In addition to radiosonde data, we use IAGOS data for our verification. IAGOS is a European research infrastructure that uses commercial aircraft to collect atmospheric data. IAGOS-CORE contains several measurement instruments, e.g., for ozone, carbon monoxide, humidity, and cloud particles, and optionally for nitrogen oxides, greenhouse gases, and more (https://iagos.aeris-data.fr/instrumentation/, last access: 24 November 2025). The time resolution of the temperature measurements is 4 s with an accuracy of ±0.5 K, while the time resolution of the humidity measurements ranges from 1 s at 300 K to 120 s at 200 K, with an accuracy of ±6 % (for more details, see https://www.iagos.org/iagos-core-instruments/h2o/, last access: 24 November 2025). There are several levels of data processing, from which we have used near-real-time (NRT) data, where humidity measurements are subject to automated quality control, usually within 72 h (https://iagos.aeris-data.fr/levels/, last access: 24 November 2025). Only data with validity flag “good” were used (https://iagos.aeris-data.fr/data-quality/, last access: 24 November 2025) for 625 flights between August 2024 and January 2025. Figure 2d shows the flight routes for December 2024. For an example highlighted flight route, the temperature and RH_ice time series are shown together with the corresponding ICON 2-Mom EPS data (Fig. 2e). Similar to the radiosonde verification, the analysis is confined to the Northern Hemisphere.

Figure 3 Overview of categorical verification methods used in this study. (a) Confusion matrix: provides a structured summary of how model predictions align with actual observations in a binary classification setting. Each prediction is categorized as a true positive (TP), false positive (FP), false negative (FN), or true negative (TN), depending on its agreement with the observed outcome. This matrix forms the foundation for computing categorical performance metrics such as listed in (b). (b) Categorical metrics: Frequency bias index (FBI), probability of detection (POD), false positive rate (FPR), precision, and the Matthews correlation coefficient (MCC) offer distinct insights into model behavior as described in Sect. 4.2. (c) Categorical evaluation of the ensemble prediction system: (i) the discrimination diagram shows two distributions of forecast probabilities; one for the case where the event was observed in the measurements, and one where it was not observed, highlighting the model's ability to separate events by probability; (ii) the Receiver Operating Characteristic (ROC) curve illustrates the trade-off between the POD and FPR across different classification models based on the ensemble's probabilistic event forecast.

4 Verification Methods

4.1 Spatio-Temporal Matching of Model and Observation Data

The ICON grid used in our model setup has a horizontal resolution of approximately 26 km and a vertical resolution of 200–300 m within the altitude range of 8500–12 500 gpm.

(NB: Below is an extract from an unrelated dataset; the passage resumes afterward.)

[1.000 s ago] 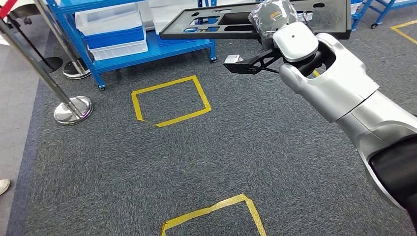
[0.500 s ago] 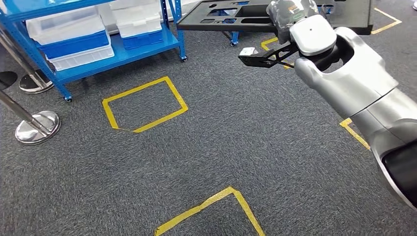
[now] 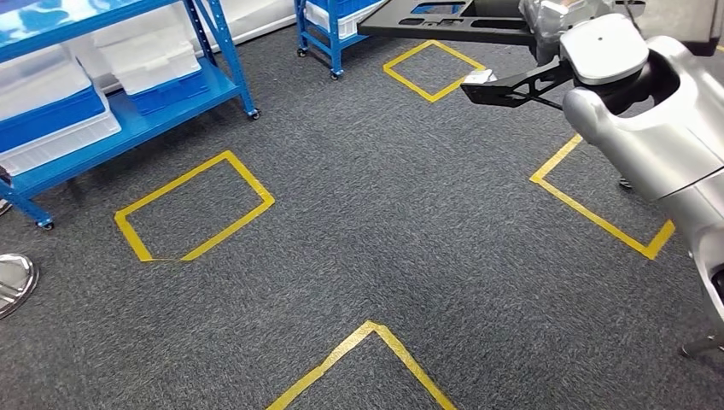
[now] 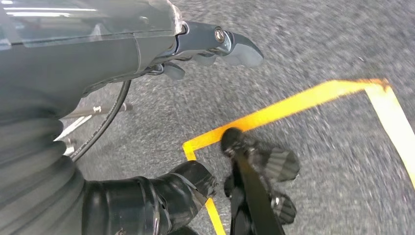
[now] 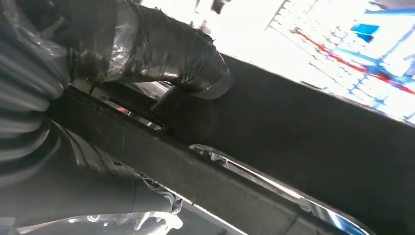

ICON simulations with hourly forecasts up to a lead time of 60 h were started in 6 h intervals.

4.1.1 Radiosonde Data

Radiosonde data from a given station are mostly horizontally fixed and provide dense vertical coverage. To generate matched ICON–radiosonde data pairs, the ICON grid cell center closest to each radiosonde station was first identified. Subsequently, radiosonde observations were linearly interpolated to the ICON levels, as the model provides mean values across vertical layers with considerably lower resolution than the radiosonde data. No horizontal interpolation was applied. However, the impact is expected to be minimal, as typical horizontal scales of ISSRs are on the order of 140 km (Spichtinger and Leschner, 2016).

For temporal matching, the start time of the accent was used as a reference, and we select the corresponding ICON simulation whose initial time is closest to the observation time minus the required lead time. Since the simulation provides hourly forecasts, this approach ensures temporal matching to the nearest hour. The exact lead time is explicitly stated in all evaluations and never below the required spin-up time of 6 h.

Over the 14-month verification period, this approach yielded approximately 820 000 spatio-temporal matching points from more than 63 000 radiosonde profiles. Figure 2b shows example radiosonde profiles of temperature and RH_ice from one station, compared with ICON ensemble values.

4.1.2 IAGOS Data

IAGOS data represent aircraft-based observations and thus capture horizontal trajectories spanning several hours. Matched ICON–IAGOS data pairs were generated by identifying all ICON grid cell centers that were nearest to at least one point along each flight path. Each selected ICON cell was then paired with its closest flight data point, and the model data were vertically interpolated to match the altitude of that observation. For temporal matching, the minimum lead time was fixed at 6 h to account for the required ICON spin-up. Since flights span several hours, different ICON simulations were used, each selected based on the initial time closest to the observation time minus the 6 h lead time. As ICON simulations are initialized in 6 h intervals, this approach may result in a maximum temporal mismatch of ±3 h.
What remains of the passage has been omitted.